Re: An overview of the Parrot interpreter

Dan Sugalski Wed, 05 Sep 2001 08:51:24 -0700
At 03:19 PM 9/5/2001 +0200, Paolo Molaro wrote:
>On 09/04/01 Uri Guttman wrote:
> > does it really matter about comprehension? this is not going to be used
> > by the unwashed masses. a stack machine is easier to describe (hence all
> > the freshman CS projects :), but as dan has said, there isn't much
> > mental difference if you have done any serious assembler coding. is the
> > pdp-8 (or the teradyne 18 bit extended rip off) with 1 register (the
> > accumulator) a register or stack based machine?
>
>It's easier to generate code for a stack machine

So? Take a look at all the stack-based interpreters. I can name a bunch, 
including perl. They're all slow. Some slower than others, and perl tends 
to be the fastest of the bunch, but they're all slow.

>  and parrot is supposed to
>be a target for several languages: make it hard and only perl6 will target 
>parrot.

You underestimate us. :) Support for other languages generally won't 
require codegen work--parser rules should be sufficient for most languages, 
combined with libraries for variable vtables. Neither of which need to 
touch registers.

And even if it *does* take compiler work, so what? Very few people are up 
to it anyway. Why should we take a direction that has more memory accesses 
just to accommodate the naive way the interpreters are written now? You 
want fast, you pay the price.

Yes, dealing with a register system requires more sophisticated code. Code 
that, for the most part, will be provided with parrot. I really doubt 
anyone writing a front end for another language will get deeper than 
"here's the list of temps for this scope. Handle the register renaming".

>That said, I haven't seen any evidence a register based machine is going to
>be (significantly?) faster than a stack based one.
>I'm genuinely interested in finding data about that.

At the moment a simple mix of ops takes around 26 cycles per opcode on an 
Alpha EV6. (This is an even mix of branch, test, and integer addition 
opcodes)  That's with everything sticking in cache, barring task switches. 
It runs around 110 cycles/op on the reasonably antique machine I have at 
home. (A 300MHz Celeron (the original, with no cache))

You're also putting far too much emphasis on registers in general.

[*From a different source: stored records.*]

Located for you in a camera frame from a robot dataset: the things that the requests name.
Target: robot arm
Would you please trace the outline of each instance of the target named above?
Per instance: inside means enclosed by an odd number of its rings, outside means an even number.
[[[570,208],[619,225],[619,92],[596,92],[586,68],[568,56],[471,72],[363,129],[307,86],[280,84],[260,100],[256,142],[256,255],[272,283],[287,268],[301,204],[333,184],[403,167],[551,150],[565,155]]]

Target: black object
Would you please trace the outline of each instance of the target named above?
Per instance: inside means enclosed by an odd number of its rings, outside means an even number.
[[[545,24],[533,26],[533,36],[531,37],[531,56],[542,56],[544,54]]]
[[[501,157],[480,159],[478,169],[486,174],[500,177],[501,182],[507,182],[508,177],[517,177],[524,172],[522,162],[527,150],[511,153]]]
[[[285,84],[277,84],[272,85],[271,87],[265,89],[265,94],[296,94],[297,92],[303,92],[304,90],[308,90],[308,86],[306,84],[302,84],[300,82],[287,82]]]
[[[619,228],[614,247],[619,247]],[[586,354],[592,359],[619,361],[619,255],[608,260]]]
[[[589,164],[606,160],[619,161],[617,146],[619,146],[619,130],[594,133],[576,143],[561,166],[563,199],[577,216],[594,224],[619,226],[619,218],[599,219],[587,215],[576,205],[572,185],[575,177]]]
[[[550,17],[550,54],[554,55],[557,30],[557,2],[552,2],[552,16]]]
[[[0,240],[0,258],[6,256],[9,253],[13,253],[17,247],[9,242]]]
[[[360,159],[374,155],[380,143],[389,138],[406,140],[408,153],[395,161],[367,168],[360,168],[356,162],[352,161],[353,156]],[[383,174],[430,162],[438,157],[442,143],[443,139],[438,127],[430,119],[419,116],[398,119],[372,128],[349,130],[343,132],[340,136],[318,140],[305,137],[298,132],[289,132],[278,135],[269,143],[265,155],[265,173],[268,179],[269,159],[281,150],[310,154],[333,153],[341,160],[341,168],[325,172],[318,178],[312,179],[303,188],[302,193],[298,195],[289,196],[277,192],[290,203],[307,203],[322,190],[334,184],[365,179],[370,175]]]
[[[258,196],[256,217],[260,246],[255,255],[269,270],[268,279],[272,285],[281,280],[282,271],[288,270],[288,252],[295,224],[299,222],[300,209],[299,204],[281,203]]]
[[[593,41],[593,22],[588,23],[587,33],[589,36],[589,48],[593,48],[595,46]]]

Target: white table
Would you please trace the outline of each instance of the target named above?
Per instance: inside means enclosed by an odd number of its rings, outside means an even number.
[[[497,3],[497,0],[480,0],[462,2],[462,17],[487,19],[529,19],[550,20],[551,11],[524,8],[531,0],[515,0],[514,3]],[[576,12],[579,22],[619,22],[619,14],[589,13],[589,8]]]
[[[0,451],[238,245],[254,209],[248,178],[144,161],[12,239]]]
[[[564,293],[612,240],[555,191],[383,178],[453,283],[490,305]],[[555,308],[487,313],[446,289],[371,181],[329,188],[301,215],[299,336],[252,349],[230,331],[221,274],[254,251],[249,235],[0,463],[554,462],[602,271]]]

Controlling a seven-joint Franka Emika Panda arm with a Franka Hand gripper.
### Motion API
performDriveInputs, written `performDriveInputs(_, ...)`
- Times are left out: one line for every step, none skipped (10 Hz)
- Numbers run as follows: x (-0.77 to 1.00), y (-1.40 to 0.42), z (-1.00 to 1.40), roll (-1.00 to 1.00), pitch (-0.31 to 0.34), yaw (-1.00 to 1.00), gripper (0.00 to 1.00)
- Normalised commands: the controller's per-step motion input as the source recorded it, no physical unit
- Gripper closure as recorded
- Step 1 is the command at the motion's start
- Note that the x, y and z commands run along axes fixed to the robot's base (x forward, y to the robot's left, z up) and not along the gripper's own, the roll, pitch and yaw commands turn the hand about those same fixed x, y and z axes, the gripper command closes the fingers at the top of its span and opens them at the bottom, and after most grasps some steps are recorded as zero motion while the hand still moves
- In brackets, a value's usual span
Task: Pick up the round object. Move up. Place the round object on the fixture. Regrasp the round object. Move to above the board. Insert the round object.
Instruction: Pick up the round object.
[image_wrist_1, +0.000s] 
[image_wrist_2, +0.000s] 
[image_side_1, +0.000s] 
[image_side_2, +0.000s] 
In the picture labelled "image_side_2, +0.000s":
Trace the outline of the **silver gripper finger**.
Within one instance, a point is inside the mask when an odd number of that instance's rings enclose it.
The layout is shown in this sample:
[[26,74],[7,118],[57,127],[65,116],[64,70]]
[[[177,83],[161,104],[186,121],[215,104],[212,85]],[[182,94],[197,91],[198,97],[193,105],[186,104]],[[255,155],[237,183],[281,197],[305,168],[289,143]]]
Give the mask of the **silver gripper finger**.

Most of 
the work the interpreter will be doing will be elsewhere, either in the 
opcode functions or in the variable vtable functions. The registers are 
taking the place of the stack, and most of the activity even on a 
stack-based interpreter doesn't involve the stack.  (And no, this isn't a 
good argument to switch over to a stack-based system, since

> > but it doesn't matter what the underlying hardware machine is. that is
> > the realm of the c compiler. there is no need to think about the map of
> > parrot to any real hardware. they will all have their benefits and
>
>I brought the topic up because it was given as a benefit of the parrot
>register architecture.

It is--I think Uri's skipping some bits there. It won't matter as much for 
the interpreter, but it will for the bytecode->native code compiler.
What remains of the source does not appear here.